Linguaggio povero, ma anche standardizzato, sempre più uniformato ai canali di comunicazione di massa, alla tv e ai quei social media che infarciscono le bocche dei nostri ragazzi di parole tutte uguali. Ogni mattina, a scuola, ascolto discorsi che iniziano con un “Cioè”, “Nel senso che”, “Cioè nel senso”, che è per l’appunto uno dei cliché dei nostri media; escono fuori così, come se nulla fosse, perché tutti parlano così. Ci si potrebbe rider su; e invece mi arrabbio (ridendo) e cerco di far capire loro (sempre arrabbiato e sempre ridendo) che chi parla con le parole degli altri alla fine penserà con le parole degli altri, che un linguaggio ricco, individuato si costruisce nel tempo ma che piano piano fa fiorire una persona, la rende individuo: e mi tocca citare noti personaggi dei nostri media, fiori appassiti che rimestano nel brodo dei luoghi comuni delle parole e del pensiero e che quasi mai usano il congiuntivo, ormai confinato nell’angusto spazio di una élite culturale e segno quasi di affettazione, un qualcosa di cui tra poco – se non già ora – ci si dovrà vergognare.  È una battaglia dura, ma ci provo.

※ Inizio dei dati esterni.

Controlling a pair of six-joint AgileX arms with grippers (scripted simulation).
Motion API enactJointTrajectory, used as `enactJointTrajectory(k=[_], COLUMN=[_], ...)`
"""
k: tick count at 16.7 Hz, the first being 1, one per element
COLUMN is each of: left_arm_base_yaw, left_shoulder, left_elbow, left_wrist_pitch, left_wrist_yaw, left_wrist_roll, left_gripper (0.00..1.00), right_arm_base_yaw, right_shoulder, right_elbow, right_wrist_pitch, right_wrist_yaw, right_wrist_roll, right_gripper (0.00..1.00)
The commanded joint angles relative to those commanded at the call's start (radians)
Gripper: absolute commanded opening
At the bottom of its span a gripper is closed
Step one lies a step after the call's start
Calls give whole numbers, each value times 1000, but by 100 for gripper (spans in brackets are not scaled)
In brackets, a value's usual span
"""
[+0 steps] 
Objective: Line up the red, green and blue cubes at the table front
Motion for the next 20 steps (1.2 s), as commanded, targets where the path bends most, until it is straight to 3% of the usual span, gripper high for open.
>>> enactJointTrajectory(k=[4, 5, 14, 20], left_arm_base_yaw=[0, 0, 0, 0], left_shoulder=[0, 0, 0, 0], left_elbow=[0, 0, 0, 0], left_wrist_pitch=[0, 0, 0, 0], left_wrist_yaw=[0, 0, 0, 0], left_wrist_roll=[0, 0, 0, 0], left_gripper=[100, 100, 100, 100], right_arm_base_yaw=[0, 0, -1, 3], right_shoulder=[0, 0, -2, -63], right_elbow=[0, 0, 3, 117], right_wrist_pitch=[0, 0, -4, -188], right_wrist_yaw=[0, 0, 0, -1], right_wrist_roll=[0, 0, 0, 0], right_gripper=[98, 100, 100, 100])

chi parla con le parole degli altri alla fine penserà con le parole degli altri

Una battaglia contro la povertà e l’omologazione (via d’accesso per il conformismo sociale, culturale e politico delle nostre società di massa) ma anche contro la perdita di significato, o meglio la fuoriuscita di certe parole dal proprio significato. Si pensi a un insieme ormai vasto di termini assai significativi del nostro gergo politico che vengono continuamente citati a sproposito, deformati ad uso e consumo. Quante volte abbiamo sentito parlare di una Seconda Repubblica quando invece – diversamente che nella Francia del 1958, quando si passò dalla Quarta Repubblica (parlamentare) alla Quinta Repubblica (semipresidenziale) – in Italia non è intervenuto nessun cambiamento nel nostro assetto costituzionale tale da giustificare tale termine? Nel frattempo, secondo alcuni siamo già alla Terza Repubblica, così come dal 2.0 siamo passati in un lampo al 4.0 e così via, in un’orgia di parole vuote, ormai prive di alcun rapporto con la realtà.

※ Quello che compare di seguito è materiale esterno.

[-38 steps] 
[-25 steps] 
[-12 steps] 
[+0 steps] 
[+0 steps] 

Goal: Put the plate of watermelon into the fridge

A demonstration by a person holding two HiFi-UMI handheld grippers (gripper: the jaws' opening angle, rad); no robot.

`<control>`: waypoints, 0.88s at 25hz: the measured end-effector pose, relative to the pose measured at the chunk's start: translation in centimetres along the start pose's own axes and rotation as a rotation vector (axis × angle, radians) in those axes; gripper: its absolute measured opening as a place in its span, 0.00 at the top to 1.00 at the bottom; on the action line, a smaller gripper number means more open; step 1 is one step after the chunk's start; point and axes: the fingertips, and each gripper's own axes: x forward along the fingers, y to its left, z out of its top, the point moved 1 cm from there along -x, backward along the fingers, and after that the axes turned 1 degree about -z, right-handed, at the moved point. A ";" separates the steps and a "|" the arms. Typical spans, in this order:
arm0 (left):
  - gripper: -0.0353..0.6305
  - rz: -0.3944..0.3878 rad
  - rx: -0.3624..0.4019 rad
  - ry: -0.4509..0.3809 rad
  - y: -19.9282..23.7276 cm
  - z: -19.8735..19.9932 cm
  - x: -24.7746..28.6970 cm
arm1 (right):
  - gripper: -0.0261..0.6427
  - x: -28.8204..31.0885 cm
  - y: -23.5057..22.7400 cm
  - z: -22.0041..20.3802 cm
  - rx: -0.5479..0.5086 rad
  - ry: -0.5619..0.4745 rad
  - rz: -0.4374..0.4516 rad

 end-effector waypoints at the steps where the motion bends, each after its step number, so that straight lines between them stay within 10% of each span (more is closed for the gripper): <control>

E quando in classe mi chiedono di spiegare qualcosa della nostra politica faccio fatica a usare i termini giusti; perché quelli comuni sono tutti usciti dal proprio binario, evaporati sotto i riflettori degli imperativi comunicativi di massa: quante volte, ad esempio, abbiamo sentito dire nei nostri dibattiti politici la parola riformista, termine risalente al dibattito tra le diverse correnti socialiste di cento e più anni fa ma assolutamente improprio nelle realtà europee di oggi laddove tutti sono per le riforme e nessuno – come invece era un secolo fa – sostiene la causa della rivoluzione (solo a sentirla, questa parola, viene da ridere – o da piangere).

Svelare questi inganni vuole dire insegnare a essere svegli e padroni delle parole prima e della mente poi, significa ingaggiare una battaglia occulta contro tutti i persuasori (più o meno occulti) dei poteri costituiti a cui fa molto comodo che esistano non individui ma una massa che parla alla stesso modo e pensa allo stesso modo, possibilmente sempre meno e con sempre meno parole; anche questo, forse, è fare politica: non in senso partitico, ma occupandosi – per come si può – della poleis.

fare politica: non in senso partitico, ma occupandosi – per come si può – della poleis

Concludo con una frase che – ahimé – trentacinque anni fa era solito pronunciare il nostro insegnante di Educazione Tecnica (all’epoca si chiamava così: poi sono cambiati vari ministri) ogni volta che qualcuno di noi inciampava nel formulare un discorso: sorrideva, allargava le braccia e diceva: “Alla fine ci si intenderà a gesti”. Agli insegnanti spetta il compito di far sì che non si arrivi a quel giorno; o, almeno, di provarci.